6. Standalone Performance Study
- Yes, a standalone study was done. The entire clinical performance section, particularly the "COMPARATIVE TESTING" and "ANALYTICAL SENSITIVITY" sections, evaluates the algorithm's (the immunoassay's) performance independently against established reference methods and panels. The reported Positive Percent Agreement and Negative Percent Agreement are measures of the device's standalone performance relative to the chosen reference.
7. Type of Ground Truth Used
- Expert Consensus: Not used for establishing the primary ground truth.
- Pathology: Not applicable.
- Outcomes Data: Not explicitly mentioned as the primary ground truth source.
- Reference Assay/Method: The primary ground truth for the clinical performance was established by an "FDA-cleared reference method" (the Abbott Axsym HAVAB-M 2.0 Assay). For discrepant samples, a second FDA-cleared anti-HAV IgM assay was used for further investigation. For analytical sensitivity, the ground truth was based on commercially available HAV seroconversion panels and comparator assays (Abbott Axym HAVAB-M 2.0 and Abbott HAVAB-M).

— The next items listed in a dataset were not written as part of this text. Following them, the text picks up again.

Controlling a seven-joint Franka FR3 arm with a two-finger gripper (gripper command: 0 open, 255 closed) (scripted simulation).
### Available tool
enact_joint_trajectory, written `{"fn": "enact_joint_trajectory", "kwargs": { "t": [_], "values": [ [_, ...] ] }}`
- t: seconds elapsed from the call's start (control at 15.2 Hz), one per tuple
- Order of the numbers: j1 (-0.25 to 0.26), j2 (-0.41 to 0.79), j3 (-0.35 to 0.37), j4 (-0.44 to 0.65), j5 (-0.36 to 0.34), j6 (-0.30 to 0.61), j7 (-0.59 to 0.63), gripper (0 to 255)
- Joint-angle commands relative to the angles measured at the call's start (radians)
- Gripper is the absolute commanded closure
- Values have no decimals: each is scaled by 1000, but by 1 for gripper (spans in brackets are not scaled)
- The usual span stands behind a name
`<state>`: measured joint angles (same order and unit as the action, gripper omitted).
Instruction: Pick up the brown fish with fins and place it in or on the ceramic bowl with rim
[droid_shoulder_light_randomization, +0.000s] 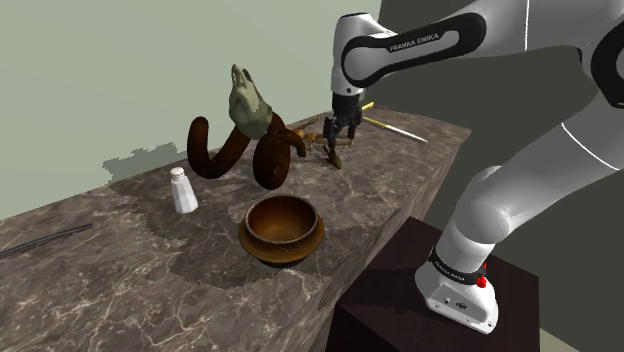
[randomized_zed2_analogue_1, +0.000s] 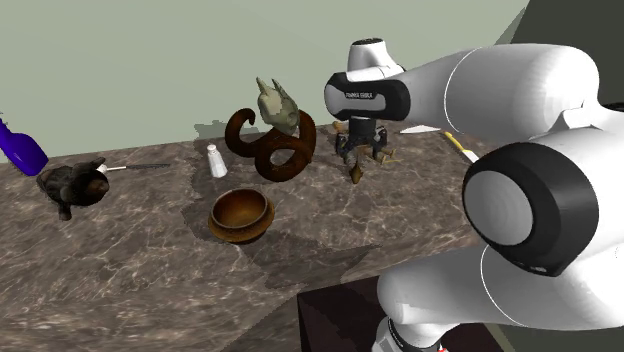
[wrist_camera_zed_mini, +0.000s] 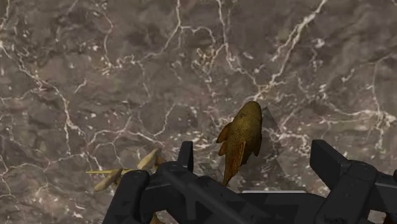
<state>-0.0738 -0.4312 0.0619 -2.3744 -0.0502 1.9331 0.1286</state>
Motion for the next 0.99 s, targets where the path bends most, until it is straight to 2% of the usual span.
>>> {"fn": "enact_joint_trajectory", "kwargs": {
  "t": [0.0, 0.53, 0.92],
  "values": [
    [-11, 71, 11, 10, -12, 58, 42, 0],
    [-20, 137, 11, -49, -27, 182, 65, 0],
    [-20, 140, 11, -54, -28, 190, 66, 0]
  ]
}}
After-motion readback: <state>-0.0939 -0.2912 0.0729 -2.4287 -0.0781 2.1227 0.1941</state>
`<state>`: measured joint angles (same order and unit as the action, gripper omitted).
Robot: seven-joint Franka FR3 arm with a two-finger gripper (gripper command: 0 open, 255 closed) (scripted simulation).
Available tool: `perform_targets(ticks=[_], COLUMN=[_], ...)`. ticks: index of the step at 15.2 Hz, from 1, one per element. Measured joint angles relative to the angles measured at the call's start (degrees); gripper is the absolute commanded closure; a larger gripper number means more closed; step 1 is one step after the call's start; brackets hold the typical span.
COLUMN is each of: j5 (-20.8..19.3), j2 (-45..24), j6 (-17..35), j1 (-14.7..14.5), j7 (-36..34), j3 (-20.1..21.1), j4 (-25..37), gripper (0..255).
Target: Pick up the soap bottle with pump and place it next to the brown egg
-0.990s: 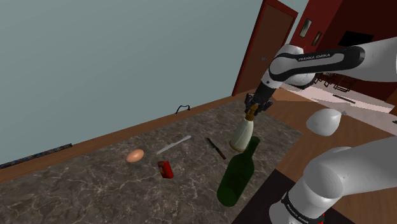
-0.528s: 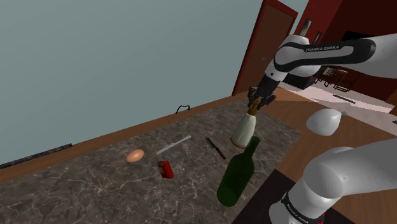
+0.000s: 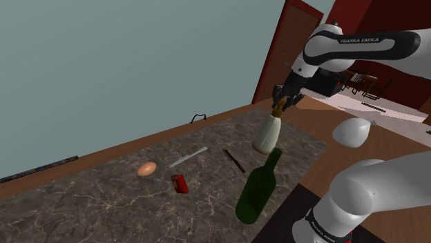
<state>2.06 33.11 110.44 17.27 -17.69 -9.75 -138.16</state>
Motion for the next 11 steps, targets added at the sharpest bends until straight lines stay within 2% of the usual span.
perform_targets(ticks=[11], j5=[0.1], j2=[-0.08], j6=[-8.32], j1=[-0.21], j7=[-0.81], j3=[0.39], j4=[8.43], gripper=[255])
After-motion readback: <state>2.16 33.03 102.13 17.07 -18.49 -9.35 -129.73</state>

8. Sample Size for the Training Set
- Not explicitly stated within the provided document. IVD assays like this immunoassay typically undergo extensive laboratory development and optimization during which various samples might be used for "training" or optimization. However, the document focuses on the validation and performance testing of the finalized assay. Manufacturers often do not disclose specific "training set" sizes for IVD assays in 510(k) submissions, as the development process involves reagent formulation and analytical optimization rather than a distinct "machine learning training set" in the common sense.
9. How the Ground Truth for the Training Set Was Established
- Not explicitly stated in the document. Similar to point 8, the specific methodology for establishing ground truth during the assay's development or "training" phase is not detailed. It is reasonable to assume that standard laboratory practices, including the use of well-characterized positive and negative control samples, reference materials, and expert knowledge of HAV infection serology, would have been employed during the optimization and development of the Elecsys Anti-HAV IgM immunoassay.